--- Try it ---
Both the line with "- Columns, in" and the line with "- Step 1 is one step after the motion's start" in the records below must appear in the output, along with every line between them, exactly and with nothing added.

--- Task inputs ---
------------------------------------------------------------

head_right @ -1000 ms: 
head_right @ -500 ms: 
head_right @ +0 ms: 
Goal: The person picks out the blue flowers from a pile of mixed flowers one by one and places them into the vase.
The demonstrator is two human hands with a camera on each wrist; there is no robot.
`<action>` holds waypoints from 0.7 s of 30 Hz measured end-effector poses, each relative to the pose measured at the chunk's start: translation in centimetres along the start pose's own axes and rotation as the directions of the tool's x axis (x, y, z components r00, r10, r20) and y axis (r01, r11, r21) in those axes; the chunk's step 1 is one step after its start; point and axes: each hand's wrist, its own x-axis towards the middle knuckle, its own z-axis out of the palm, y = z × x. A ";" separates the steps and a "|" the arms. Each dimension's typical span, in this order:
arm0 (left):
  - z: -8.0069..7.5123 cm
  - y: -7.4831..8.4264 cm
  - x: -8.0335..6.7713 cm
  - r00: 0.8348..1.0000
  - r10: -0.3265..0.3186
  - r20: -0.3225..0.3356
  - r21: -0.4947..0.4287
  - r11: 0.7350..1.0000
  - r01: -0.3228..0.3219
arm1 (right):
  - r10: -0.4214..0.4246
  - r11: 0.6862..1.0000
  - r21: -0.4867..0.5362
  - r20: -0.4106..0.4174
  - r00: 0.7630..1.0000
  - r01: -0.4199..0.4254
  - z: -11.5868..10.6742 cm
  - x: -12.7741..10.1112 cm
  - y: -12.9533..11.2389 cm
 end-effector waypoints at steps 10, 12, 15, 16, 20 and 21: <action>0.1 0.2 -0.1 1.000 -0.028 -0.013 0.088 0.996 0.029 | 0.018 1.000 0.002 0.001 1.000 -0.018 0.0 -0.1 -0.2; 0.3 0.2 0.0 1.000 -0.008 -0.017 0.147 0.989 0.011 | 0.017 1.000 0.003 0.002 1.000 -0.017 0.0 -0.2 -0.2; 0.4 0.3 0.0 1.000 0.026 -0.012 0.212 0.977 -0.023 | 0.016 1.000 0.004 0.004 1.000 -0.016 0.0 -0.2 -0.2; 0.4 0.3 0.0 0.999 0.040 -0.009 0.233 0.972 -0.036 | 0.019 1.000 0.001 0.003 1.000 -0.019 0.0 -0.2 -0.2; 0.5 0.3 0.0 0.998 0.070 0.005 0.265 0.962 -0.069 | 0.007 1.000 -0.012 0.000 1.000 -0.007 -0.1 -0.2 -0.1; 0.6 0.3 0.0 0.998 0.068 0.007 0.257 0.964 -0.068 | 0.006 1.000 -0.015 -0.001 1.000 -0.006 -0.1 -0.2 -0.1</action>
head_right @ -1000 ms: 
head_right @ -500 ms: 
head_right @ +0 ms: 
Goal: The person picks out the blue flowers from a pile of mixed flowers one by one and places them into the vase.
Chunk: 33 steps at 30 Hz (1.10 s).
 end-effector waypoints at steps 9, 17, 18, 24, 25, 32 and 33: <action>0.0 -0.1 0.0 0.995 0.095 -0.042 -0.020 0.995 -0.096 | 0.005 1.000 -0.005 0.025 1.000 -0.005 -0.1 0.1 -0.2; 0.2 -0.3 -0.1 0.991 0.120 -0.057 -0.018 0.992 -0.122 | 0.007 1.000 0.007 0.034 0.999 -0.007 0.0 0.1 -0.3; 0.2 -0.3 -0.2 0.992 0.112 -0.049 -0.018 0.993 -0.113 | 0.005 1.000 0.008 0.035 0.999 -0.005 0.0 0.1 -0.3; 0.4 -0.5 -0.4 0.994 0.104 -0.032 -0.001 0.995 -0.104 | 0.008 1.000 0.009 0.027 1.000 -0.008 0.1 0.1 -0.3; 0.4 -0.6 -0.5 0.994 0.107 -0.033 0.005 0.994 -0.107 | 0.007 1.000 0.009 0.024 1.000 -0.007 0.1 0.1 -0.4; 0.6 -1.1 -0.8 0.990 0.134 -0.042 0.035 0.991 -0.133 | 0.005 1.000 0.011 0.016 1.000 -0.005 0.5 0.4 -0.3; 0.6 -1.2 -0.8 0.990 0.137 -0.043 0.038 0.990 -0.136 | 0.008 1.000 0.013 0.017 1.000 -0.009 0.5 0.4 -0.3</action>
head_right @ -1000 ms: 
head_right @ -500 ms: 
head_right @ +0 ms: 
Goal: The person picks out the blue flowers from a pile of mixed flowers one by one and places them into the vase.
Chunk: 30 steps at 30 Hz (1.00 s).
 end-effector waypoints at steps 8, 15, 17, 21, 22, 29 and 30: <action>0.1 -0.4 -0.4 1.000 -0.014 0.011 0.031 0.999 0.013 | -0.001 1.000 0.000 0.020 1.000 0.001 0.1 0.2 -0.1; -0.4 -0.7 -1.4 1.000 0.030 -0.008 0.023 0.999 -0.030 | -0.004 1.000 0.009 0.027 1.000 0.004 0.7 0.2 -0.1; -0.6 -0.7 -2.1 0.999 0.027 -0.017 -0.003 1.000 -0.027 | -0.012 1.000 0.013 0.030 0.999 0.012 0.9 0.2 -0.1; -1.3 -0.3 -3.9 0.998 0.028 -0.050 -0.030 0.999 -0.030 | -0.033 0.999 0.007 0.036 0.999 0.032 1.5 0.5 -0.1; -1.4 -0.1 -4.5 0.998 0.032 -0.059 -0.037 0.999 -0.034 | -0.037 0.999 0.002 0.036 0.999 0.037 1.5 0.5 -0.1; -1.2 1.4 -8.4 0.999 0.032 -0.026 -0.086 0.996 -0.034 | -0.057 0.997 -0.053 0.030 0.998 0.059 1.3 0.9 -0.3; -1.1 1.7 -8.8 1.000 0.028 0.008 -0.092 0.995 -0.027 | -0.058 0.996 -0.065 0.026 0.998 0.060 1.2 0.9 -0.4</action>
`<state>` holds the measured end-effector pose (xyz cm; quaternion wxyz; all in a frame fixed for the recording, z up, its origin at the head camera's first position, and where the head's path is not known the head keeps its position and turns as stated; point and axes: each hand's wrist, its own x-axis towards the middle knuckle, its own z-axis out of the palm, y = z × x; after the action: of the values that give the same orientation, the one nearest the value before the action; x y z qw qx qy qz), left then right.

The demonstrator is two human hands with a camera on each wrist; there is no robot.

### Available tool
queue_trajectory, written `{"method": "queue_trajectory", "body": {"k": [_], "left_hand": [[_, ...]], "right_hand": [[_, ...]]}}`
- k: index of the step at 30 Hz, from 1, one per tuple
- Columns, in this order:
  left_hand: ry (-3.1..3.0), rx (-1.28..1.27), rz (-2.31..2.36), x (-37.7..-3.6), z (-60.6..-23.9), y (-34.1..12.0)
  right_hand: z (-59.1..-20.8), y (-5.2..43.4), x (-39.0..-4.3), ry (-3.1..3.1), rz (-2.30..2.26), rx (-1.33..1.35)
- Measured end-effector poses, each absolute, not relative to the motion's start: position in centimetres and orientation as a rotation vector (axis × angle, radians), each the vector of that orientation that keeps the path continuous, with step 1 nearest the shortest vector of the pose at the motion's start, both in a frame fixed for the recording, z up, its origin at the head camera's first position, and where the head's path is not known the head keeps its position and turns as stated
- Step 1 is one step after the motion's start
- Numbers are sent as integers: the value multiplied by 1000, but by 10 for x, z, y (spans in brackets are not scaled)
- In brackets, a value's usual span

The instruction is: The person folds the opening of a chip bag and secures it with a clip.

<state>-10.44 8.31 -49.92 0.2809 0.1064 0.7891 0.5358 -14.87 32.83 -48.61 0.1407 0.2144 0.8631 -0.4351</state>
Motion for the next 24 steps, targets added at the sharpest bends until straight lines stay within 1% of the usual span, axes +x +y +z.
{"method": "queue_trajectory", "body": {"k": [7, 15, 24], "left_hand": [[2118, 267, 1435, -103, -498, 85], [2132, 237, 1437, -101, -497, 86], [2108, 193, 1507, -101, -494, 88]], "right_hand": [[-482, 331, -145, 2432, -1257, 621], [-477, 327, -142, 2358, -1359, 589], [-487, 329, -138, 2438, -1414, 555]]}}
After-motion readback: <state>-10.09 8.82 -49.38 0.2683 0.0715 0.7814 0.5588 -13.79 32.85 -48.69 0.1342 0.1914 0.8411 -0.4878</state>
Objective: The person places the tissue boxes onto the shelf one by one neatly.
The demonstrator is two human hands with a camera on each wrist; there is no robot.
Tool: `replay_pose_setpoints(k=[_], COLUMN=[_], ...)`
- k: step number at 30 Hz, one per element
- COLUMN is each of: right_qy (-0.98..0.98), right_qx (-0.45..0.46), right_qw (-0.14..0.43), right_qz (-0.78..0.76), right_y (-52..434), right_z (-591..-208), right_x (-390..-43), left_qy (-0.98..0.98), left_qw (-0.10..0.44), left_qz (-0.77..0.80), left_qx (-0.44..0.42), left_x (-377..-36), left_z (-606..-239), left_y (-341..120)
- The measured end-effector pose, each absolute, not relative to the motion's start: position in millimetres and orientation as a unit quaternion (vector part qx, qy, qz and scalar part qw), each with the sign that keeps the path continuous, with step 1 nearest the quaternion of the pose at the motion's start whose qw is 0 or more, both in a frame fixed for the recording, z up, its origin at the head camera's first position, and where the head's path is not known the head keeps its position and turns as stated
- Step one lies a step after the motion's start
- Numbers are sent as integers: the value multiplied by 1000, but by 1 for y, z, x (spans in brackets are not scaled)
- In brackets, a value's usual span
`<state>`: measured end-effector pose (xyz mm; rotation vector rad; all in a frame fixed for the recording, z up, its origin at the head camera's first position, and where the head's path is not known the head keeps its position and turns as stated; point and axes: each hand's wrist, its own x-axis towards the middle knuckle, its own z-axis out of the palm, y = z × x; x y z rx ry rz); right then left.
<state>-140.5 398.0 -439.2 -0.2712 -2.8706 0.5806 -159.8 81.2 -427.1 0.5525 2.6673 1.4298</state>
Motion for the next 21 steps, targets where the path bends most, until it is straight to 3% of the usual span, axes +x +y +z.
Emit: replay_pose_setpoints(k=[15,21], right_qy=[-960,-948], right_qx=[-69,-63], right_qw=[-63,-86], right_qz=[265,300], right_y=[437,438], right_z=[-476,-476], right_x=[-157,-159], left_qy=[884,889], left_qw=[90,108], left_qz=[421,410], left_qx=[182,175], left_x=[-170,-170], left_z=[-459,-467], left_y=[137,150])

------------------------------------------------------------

--- Solution to this exercise ---
- Columns, in this order:
  left_hand: ry (-3.1..3.0), rx (-1.28..1.27), rz (-2.31..2.36), x (-37.7..-3.6), z (-60.6..-23.9), y (-34.1..12.0)
  right_hand: z (-59.1..-20.8), y (-5.2..43.4), x (-39.0..-4.3), ry (-3.1..3.1), rz (-2.30..2.26), rx (-1.33..1.35)
- Measured end-effector poses, each absolute, not relative to the motion's start: position in centimetres and orientation as a rotation vector (axis × angle, radians), each the vector of that orientation that keeps the path continuous, with step 1 nearest the shortest vector of the pose at the motion's start, both in a frame fixed for the recording, z up, its origin at the head camera's first position, and where the head's path is not known the head keeps its position and turns as stated
- Step 1 is one step after the motion's start

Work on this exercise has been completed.